*HOW TO COMPLETE THIS TASK*
Below are the records; count how many of their lines contain the word "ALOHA" and give that number only.

(AVAILABLE RECORDS begins)

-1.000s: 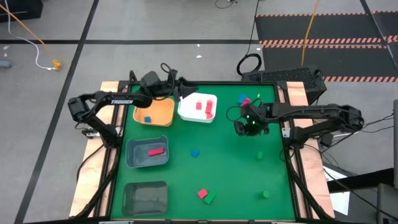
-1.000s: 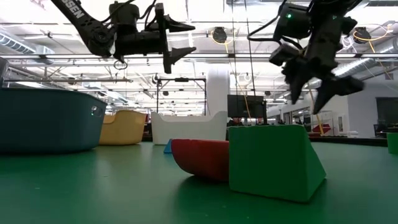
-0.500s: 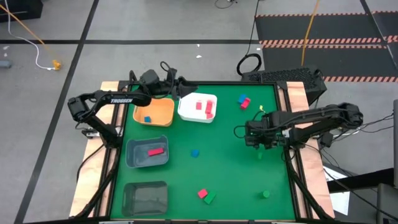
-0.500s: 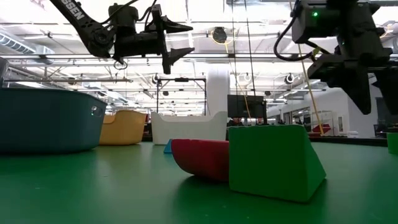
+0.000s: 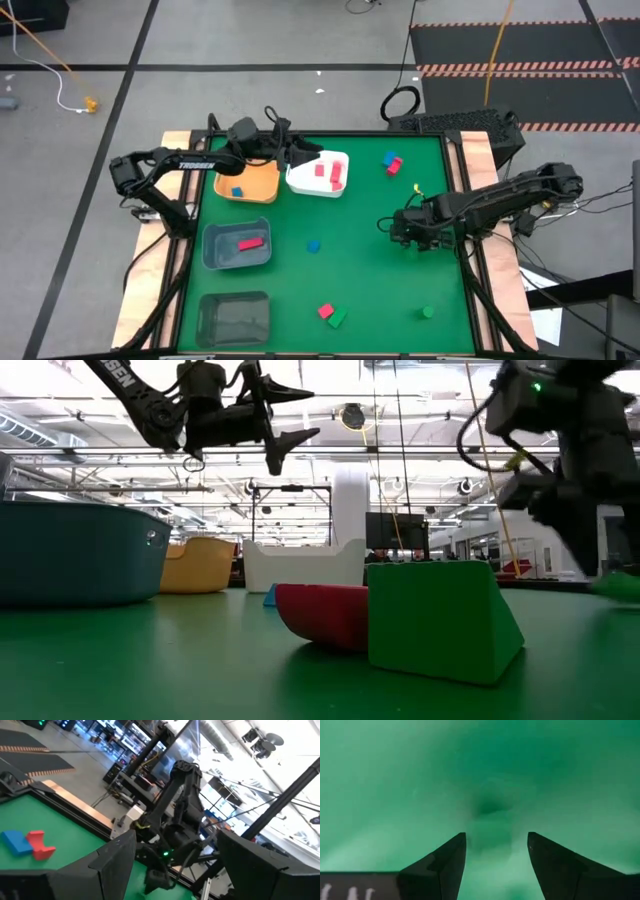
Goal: Sort & place blocks by color
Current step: Put the top right green block into the black bin
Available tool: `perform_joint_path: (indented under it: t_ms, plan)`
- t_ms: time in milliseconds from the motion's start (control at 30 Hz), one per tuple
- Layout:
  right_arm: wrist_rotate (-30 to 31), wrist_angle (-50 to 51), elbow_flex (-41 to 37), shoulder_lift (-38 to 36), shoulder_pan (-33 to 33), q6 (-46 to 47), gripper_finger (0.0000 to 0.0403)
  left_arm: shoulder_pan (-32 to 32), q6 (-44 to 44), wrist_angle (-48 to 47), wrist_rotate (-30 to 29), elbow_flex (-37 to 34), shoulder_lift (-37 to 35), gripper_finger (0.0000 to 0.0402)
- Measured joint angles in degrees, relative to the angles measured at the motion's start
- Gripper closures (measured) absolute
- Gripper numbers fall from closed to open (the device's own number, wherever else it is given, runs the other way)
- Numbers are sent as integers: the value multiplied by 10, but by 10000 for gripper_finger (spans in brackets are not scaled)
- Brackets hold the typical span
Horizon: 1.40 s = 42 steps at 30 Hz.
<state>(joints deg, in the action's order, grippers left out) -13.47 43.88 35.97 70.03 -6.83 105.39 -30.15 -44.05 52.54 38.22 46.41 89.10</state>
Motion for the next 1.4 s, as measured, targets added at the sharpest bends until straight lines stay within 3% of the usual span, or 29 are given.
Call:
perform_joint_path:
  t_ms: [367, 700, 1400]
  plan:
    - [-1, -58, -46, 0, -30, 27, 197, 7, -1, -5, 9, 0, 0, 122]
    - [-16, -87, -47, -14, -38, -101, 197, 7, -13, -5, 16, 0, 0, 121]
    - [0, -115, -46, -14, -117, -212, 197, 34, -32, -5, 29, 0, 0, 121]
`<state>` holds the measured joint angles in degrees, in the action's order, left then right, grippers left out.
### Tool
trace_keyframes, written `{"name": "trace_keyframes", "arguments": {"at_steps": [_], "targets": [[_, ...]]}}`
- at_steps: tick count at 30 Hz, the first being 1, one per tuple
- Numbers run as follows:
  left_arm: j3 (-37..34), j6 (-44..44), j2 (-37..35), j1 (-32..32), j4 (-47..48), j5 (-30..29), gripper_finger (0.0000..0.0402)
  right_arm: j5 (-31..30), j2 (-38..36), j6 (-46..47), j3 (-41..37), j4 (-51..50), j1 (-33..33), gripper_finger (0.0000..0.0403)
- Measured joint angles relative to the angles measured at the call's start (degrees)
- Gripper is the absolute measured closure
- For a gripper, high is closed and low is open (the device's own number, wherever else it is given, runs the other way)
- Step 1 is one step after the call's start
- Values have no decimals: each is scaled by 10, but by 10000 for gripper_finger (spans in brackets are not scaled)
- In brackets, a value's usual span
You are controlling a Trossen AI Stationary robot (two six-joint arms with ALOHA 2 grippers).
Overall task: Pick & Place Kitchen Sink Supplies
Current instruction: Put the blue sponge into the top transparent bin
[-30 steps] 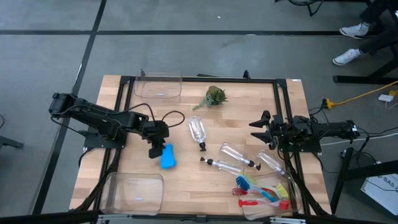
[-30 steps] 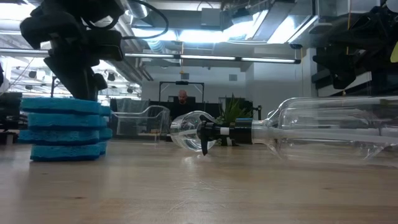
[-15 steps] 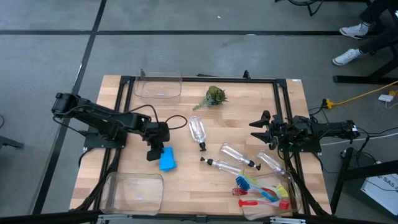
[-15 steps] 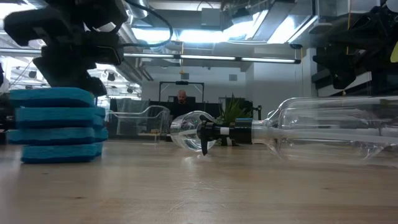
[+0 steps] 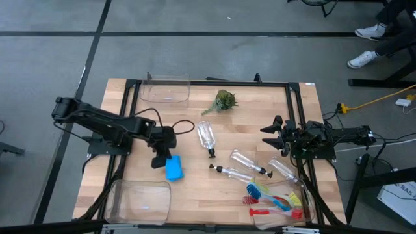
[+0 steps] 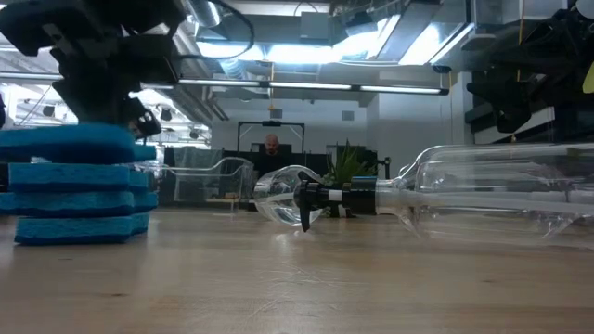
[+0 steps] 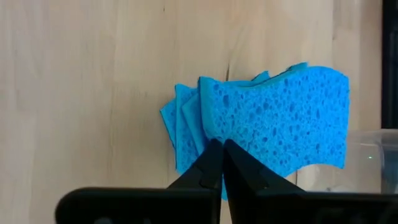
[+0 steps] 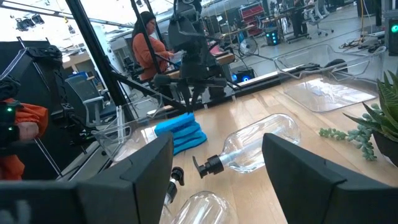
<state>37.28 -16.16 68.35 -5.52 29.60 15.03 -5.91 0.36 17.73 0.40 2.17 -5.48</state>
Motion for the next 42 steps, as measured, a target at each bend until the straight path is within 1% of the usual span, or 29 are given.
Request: {"name": "trace_keyframes", "arguments": {"at_steps": [7, 11, 18, 21, 23, 26, 29, 34, 36, 38, 40, 42], "targets": [[0, 9, -58, 0, -37, -6, 399, 0, 0, 0, 0, 0, 0, 158], [0, -3, -96, 16, -80, -17, 399, 0, 0, 0, 0, 0, 0, 158], [0, -44, -153, 87, -180, -36, 399, 0, 0, 0, 0, 0, 0, 158], [0, -46, -165, 122, -227, -37, 399, 0, 0, 0, 0, 0, 0, 158], [0, -53, -169, 143, -253, -49, 399, 0, 0, 0, 0, 0, 0, 158], [0, -64, -169, 168, -291, -81, 399, 0, 0, 0, 0, 0, 0, 158], [0, -66, -169, 189, -321, -129, 399, 0, 0, 0, 0, 0, 0, 158], [0, -55, -170, 218, -326, -287, 399, 0, 0, 0, 0, 0, 0, 158], [0, -31, -170, 232, -326, -340, 399, 0, 0, 0, 0, 0, 0, 158], [8, 12, -170, 246, -315, -382, 399, 0, 0, 0, 0, 0, 0, 158], [28, 63, -167, 260, -290, -415, 399, 0, 0, 0, 0, 0, 0, 158], [56, 120, -158, 275, -242, -435, 399, 0, 0, 0, 0, 0, 0, 158]]}}
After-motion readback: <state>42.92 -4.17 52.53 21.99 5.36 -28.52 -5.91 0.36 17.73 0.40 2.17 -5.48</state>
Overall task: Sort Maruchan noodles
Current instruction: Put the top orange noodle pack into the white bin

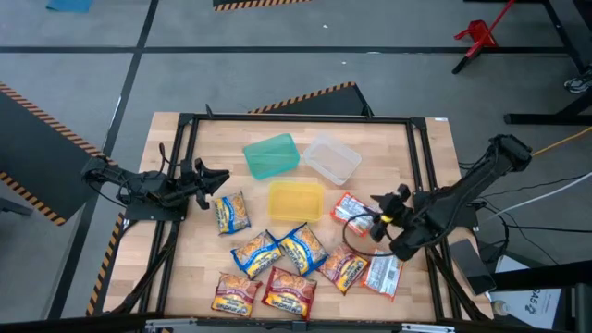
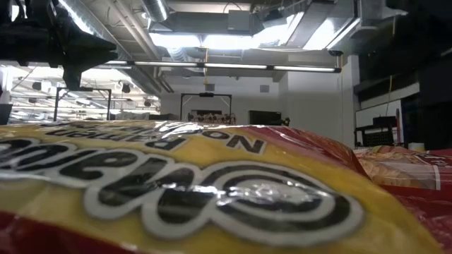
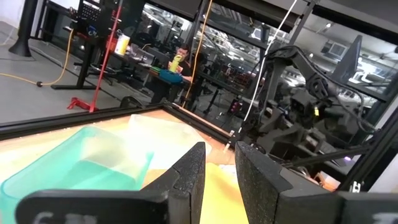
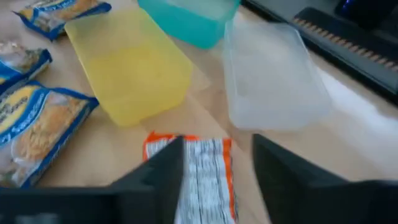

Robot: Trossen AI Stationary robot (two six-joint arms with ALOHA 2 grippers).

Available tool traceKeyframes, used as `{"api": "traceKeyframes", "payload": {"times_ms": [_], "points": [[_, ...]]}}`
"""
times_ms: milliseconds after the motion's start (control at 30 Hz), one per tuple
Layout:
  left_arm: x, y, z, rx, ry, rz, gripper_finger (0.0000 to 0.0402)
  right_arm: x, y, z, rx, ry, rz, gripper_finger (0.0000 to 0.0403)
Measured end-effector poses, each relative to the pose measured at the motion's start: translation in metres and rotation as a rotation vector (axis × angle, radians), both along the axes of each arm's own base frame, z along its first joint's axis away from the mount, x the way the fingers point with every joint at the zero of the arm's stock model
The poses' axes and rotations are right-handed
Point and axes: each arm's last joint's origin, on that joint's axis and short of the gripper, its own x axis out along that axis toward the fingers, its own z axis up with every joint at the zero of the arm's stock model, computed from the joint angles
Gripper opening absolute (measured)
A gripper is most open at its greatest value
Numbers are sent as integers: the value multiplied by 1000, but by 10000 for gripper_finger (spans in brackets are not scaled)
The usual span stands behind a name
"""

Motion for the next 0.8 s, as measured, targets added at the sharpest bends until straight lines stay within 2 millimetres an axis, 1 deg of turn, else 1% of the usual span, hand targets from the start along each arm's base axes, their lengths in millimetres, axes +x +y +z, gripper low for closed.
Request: {"api": "traceKeyframes", "payload": {"times_ms": [67, 133, 200, 300, 400, 533, 667, 733, 800], "points": [[0, 0, 0, 0, 1, 1, 82, -6, -3, -10, 26, 2, -12, 241], [0, 0, 0, 0, 1, 1, 82, -6, -4, -29, 56, -37, -20, 279], [0, 0, 0, 0, 2, 1, 82, -4, -4, -52, 76, -89, -5, 306], [0, 0, 0, 1, 4, 1, 82, 1, -5, -82, 106, -141, 27, 327], [0, 0, -1, 2, 7, 2, 82, 4, -6, -101, 114, -152, 52, 331], [0, 0, -1, 2, 15, 17, 82, 5, -5, -117, 58, -84, 65, 328], [0, 1, -2, 4, 25, 30, 82, 7, -4, -131, 8, -58, 30, 322], [0, 1, -2, 3, 26, 31, 82, 7, -4, -137, -5, -71, -3, 313], [0, 1, -2, -1, 24, 30, 82, 8, -4, -140, -13, -79, -23, 293]]}}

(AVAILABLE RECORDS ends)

*SOLUTION BELOW*
2